Jakarta, CNBC Indonesia - Nilai tukar rupiah menguat tipis melawan dolar Amerika Serikat (AS) pada hari ini Kamis (12/12/2019). Rupiah mengakhiri perdagangan di level Rp 14.020/US$, menguat 0,07% di pasar spot, melansir data Refinitiv.
Beberapa pekan jelang akhir tahun, rupiah masih membukukan kinerja positif melawan mata uang Paman Sam. Sejak awal tahun hingga hari ini, rupiah tercatat menguat 2,47%.
Melihat kondisi global saat ini, Mata Uang Garuda sepertinya masih akan mempertahankan kinerja positif hingga penghujung tahun 2019. Kabar bagusnya lagi, di tahun depan rupiah diprediksi masih akan menguat oleh salah satu bank investasi ternama, Goldman Sachs.
Rabu kemarin, CNBC International mewartakan analis dari Goldman Sachs, Zach Pandl, melihat adanya "peluang yang besar" bagi rupiah di tahun 2020. Ia melihat rupiah akan mendapat keuntungan dari yield yang relatif tinggi, serta stabilitas makroekonomi Indonesia, dan kondisi global yang akan membaik.
"Jika investor berinvestasi, anda tahu aset di Indonesia memiliki yield cukup tinggi, dengan kondisi makroekonomi dan pertumbuhan global yang relatif stabil, kami pikir ini [aset di Indonesia] cukup menarik untuk dimainkan" kata Pandl
Pandl menambahkan jika melihat Indonesia yang tersirat adalah "sebuah cerita mengenai stabilitas".
"Anda memiliki pertumbuhan yang stabil. Anda memiliki gambaran pemerintahan yang cukup bagus dan anda memiliki bank sentral yang terus mencoba mempertahankan nilai tukar mata uang agar tetap stabil" ujar Pandl.

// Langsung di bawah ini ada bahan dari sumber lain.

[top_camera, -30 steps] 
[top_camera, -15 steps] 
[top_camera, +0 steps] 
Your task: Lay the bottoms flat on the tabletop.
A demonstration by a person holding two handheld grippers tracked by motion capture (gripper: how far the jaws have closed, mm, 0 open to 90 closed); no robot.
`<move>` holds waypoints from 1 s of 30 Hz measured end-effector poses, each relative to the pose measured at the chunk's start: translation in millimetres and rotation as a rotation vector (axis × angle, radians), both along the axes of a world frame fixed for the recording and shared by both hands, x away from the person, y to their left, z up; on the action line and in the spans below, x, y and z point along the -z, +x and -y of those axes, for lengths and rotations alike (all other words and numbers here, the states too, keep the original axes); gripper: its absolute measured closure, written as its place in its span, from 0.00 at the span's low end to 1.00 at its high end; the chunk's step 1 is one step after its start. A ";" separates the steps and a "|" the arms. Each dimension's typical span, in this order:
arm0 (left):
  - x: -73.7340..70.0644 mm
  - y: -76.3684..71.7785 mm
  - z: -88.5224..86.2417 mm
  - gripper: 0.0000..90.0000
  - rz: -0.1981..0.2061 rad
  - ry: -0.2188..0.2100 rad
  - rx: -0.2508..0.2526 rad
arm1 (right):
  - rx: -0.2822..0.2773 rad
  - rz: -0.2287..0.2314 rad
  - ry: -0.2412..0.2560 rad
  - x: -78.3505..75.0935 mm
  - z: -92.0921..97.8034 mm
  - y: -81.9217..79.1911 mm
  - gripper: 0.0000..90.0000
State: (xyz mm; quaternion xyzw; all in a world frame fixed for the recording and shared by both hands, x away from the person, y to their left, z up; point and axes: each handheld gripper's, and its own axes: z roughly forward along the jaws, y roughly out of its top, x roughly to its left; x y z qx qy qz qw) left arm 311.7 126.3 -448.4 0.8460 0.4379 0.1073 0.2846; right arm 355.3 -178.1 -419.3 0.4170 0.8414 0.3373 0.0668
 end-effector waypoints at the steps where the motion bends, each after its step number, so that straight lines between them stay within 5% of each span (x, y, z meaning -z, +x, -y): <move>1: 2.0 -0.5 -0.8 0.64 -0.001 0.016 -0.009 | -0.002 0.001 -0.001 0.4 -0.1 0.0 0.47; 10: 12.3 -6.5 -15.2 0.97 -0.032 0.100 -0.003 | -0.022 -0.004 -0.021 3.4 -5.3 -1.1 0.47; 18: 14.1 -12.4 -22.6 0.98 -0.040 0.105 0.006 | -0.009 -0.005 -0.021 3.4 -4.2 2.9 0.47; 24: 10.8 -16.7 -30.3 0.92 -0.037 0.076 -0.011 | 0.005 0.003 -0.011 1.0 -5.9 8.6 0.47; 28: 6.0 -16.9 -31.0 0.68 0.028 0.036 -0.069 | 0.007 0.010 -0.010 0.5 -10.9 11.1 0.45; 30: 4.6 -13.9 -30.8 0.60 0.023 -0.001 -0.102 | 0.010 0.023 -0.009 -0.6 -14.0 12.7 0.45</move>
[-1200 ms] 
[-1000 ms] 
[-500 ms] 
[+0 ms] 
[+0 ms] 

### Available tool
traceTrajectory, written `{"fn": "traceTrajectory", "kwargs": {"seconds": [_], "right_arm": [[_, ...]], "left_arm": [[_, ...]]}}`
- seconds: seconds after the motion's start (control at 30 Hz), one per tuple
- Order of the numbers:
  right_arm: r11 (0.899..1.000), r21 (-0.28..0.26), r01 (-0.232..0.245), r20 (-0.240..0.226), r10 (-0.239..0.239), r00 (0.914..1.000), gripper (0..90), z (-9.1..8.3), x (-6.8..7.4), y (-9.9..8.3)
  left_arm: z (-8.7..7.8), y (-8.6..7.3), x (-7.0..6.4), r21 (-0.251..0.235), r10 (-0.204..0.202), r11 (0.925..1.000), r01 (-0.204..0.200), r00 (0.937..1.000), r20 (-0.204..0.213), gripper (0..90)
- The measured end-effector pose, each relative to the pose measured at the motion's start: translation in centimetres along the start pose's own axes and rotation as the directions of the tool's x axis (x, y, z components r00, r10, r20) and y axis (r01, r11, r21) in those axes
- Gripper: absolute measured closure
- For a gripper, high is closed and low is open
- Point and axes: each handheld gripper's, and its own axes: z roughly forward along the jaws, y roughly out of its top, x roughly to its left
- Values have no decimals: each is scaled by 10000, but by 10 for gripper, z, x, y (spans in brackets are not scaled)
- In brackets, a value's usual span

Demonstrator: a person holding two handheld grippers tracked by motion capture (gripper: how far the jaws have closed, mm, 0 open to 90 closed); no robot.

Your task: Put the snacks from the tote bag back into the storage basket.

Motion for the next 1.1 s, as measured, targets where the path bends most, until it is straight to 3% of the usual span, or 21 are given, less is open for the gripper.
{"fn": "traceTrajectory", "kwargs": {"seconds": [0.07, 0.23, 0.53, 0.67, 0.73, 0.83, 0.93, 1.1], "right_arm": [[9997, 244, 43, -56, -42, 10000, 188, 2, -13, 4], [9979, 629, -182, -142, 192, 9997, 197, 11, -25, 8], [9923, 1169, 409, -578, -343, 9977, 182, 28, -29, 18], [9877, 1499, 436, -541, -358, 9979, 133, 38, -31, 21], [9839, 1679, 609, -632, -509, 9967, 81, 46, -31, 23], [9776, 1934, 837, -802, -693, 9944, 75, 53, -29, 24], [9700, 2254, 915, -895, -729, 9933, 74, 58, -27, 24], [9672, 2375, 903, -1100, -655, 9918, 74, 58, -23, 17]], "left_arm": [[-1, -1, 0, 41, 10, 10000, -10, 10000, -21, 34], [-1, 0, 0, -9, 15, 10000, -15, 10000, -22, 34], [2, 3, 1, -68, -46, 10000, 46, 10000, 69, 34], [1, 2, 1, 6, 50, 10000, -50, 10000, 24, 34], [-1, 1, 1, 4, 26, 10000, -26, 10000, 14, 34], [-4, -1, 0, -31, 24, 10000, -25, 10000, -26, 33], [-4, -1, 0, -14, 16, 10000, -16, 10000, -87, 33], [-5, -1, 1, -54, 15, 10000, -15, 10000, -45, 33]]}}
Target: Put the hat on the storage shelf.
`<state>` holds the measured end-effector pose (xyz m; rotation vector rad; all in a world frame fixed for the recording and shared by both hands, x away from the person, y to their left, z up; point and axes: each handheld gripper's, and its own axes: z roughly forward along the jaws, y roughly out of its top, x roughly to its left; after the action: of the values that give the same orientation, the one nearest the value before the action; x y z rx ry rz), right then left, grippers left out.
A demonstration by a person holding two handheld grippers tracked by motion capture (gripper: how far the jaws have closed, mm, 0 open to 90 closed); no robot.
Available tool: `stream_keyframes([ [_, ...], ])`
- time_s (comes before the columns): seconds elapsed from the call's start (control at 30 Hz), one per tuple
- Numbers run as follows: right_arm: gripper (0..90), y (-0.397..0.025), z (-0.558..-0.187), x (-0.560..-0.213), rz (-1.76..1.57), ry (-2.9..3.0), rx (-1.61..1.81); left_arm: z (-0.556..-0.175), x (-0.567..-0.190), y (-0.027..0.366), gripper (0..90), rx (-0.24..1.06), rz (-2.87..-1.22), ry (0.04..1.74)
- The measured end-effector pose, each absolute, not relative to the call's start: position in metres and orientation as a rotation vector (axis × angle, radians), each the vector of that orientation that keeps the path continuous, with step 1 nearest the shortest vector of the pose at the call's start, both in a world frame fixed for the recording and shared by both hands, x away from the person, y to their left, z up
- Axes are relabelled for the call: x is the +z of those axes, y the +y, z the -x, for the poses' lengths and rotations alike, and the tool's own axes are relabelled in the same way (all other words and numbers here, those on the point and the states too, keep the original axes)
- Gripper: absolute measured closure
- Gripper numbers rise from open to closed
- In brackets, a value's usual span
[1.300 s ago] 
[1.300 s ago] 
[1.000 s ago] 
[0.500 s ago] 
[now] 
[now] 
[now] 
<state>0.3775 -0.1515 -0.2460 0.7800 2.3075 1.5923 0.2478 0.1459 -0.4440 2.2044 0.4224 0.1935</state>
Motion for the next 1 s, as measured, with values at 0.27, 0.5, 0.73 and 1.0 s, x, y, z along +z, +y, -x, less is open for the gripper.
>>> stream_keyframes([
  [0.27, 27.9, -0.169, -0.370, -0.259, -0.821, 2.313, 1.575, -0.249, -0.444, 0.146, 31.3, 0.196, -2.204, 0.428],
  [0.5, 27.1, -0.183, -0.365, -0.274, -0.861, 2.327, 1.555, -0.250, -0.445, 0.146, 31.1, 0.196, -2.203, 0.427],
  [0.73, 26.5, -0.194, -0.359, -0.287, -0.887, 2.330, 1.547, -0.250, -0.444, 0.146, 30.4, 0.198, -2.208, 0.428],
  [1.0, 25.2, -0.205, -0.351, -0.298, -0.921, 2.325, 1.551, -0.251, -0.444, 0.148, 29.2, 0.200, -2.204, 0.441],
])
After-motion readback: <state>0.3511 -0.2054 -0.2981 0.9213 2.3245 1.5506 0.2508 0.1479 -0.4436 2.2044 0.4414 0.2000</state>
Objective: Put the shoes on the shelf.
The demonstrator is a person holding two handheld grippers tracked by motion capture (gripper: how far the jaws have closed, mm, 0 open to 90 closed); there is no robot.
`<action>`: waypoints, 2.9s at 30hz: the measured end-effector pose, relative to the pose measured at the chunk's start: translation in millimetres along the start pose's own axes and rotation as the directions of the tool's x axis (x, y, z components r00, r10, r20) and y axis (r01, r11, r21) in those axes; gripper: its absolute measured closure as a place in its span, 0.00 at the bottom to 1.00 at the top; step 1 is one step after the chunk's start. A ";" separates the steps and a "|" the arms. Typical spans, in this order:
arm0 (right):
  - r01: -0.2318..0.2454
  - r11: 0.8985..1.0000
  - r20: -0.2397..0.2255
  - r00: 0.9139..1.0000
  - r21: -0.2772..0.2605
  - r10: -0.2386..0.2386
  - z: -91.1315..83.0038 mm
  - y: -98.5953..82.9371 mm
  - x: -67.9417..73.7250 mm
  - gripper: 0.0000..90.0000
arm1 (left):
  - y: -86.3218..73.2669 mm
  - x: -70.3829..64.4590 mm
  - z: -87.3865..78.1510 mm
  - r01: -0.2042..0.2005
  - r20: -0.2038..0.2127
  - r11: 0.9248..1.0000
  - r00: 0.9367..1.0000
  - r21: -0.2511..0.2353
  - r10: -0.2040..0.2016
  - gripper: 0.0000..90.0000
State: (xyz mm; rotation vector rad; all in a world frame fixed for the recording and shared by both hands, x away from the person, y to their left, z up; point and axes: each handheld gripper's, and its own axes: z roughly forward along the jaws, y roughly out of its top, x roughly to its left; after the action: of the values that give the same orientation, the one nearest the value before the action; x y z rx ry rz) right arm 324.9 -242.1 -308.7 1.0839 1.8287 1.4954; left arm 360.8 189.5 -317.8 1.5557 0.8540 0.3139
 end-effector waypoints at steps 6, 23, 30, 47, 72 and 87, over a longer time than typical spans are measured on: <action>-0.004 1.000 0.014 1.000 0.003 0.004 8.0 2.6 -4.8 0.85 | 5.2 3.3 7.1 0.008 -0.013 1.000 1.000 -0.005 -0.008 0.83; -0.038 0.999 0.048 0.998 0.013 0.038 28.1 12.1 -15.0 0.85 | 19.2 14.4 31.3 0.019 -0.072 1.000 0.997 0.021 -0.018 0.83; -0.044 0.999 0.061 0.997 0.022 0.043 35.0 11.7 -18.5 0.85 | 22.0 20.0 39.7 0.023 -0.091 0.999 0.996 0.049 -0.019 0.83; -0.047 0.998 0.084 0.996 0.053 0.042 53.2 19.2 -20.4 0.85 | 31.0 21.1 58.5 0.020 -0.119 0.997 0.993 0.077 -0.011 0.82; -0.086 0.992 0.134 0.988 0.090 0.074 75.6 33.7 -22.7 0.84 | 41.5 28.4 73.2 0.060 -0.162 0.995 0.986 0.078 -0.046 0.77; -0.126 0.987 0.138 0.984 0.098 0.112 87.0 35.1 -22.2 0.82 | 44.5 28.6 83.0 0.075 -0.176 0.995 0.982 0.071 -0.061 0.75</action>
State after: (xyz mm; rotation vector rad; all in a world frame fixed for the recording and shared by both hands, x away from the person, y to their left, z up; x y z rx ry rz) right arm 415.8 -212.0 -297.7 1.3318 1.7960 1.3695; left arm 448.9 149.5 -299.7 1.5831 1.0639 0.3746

Kondisi global yang lebih baik, akan membuat pelaku pasar lebih nyaman masuk ke aset-aset berisiko yang memberikan imbal hasil tinggi.
Selain itu, Pandl juga tidak menutup kemungkinan adanya kenaikan peringkat utang Indonesia yang tentunya akan semakin mendongkrak performa rupiah.
Jika berinvestasi, tentunya yang dilihat adalah yield atau imbal hasil yang diberikan. Seperti pernyataan Pandl, yield surat utang Indonesia memang relatif tinggi yang tentunya bisa menarik investor.
Berdasarkan data Refinitiv, yield obligasi Indonesia tenor 10 tahun pada akhir perdagangan Rabu berada di level 7,201%, jauh lebih tinggi dibandingkan negara-negara di Asia Tenggara lainnya. Filipina menjadi negara dengan yield obligasi yang paling dekat dengan Indonesia, meski cukup jauh yakni di level 4,55%. Kemudian ada Malaysia dengan yield 3,44%.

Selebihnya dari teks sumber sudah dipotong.